Overview
The ARM architecture defines rules for how to call functions, manage the stack, and perform other operations. If part of your code includes ARM assembly instructions, you must adhere to these rules in order for your code to interoperate correctly with compiler-generated code. Similarly, if you write a compiler, the machine instructions you generate must adhere to these rules. If you don’t adhere to them, your code may behave unexpectedly or even crash.

Apple platforms diverge from the standard 64-bit ARM architecture in a few specific ways. Apart from these small differences, iOS, tvOS, and macOS adhere to the rest of the 64-bit ARM specification. For information about the ARM64 specification, including the Procedure Call Standard for the ARM 64-bit Architecture (AArch64), go to https://developer.arm.com.

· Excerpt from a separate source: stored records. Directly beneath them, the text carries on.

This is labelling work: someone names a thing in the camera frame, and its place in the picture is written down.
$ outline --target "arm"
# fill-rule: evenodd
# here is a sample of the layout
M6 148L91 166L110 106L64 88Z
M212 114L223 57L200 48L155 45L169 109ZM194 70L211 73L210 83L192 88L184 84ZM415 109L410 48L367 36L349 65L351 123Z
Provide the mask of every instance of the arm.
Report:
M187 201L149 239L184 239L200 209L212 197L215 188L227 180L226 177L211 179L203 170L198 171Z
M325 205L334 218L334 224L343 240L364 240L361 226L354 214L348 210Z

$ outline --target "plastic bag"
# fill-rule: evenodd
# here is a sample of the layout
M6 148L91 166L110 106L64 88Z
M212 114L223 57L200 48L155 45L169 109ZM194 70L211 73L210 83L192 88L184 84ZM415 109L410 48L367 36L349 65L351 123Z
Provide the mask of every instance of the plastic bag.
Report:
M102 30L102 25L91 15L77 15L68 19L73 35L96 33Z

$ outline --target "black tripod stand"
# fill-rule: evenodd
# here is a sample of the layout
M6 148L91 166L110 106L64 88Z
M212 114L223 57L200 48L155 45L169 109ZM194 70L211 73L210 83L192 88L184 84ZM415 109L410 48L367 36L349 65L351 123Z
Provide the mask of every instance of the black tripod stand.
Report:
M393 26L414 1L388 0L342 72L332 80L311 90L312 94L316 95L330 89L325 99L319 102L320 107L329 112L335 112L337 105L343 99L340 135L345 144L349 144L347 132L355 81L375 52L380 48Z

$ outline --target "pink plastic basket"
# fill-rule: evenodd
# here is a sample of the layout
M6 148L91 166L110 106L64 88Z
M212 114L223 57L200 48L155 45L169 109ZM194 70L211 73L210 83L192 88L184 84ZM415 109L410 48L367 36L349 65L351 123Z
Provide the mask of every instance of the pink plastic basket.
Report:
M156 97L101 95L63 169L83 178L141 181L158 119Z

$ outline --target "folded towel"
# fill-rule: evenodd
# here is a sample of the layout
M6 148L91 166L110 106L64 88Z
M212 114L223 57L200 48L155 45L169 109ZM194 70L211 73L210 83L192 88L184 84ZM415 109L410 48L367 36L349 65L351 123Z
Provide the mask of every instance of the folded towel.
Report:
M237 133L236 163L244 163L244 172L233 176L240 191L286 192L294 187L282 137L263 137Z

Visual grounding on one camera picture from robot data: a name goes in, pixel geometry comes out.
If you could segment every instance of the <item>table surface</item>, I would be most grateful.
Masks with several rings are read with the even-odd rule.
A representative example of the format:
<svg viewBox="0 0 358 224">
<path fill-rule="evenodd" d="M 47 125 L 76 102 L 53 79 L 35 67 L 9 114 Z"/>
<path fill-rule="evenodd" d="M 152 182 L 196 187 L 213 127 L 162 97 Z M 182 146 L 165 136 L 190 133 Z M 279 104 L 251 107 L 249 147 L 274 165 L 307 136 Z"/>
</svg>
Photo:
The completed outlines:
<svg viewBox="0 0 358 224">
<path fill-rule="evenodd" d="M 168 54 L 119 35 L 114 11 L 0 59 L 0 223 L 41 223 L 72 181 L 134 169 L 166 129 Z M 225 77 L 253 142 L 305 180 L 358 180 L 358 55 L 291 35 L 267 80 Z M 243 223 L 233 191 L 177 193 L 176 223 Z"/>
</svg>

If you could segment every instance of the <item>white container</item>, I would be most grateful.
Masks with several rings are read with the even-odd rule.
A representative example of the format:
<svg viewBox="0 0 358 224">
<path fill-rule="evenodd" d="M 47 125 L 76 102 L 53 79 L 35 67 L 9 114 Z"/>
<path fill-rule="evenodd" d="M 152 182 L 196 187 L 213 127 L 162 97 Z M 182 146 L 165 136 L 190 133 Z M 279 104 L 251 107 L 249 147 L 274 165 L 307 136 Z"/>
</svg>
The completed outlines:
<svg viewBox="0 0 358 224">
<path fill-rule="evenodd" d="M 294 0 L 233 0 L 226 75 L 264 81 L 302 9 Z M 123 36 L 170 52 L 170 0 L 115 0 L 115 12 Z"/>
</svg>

Respect the Purpose of Specific CPU Registers
The ARM standard delegates certain decisions to platform designers. Apple platforms adhere to the following choices:

The platforms reserve register x18. Don’t use this register.

The frame pointer register (x29) must always address a valid frame record. Some functions — such as leaf functions or tail calls — may opt not to create an entry in this list As a result, stack traces are always meaningful, even without debug information.

Handle Data Types and Data Alignment Properly
Some fundamental types of the C language have slightly different implementations:

The wchar_t type is 32 bit and is a signed type.

The char type is a signed type.

The long type is 64 bit.

The __fp16 type uses the IEEE754-2008 format, where applicable.

The long double type is a double precision IEEE754 binary floating-point type, which makes it identical to the double type. This behavior contrasts to the standard specification, in which a long double is a quad-precision, IEEE754 binary, floating-point type.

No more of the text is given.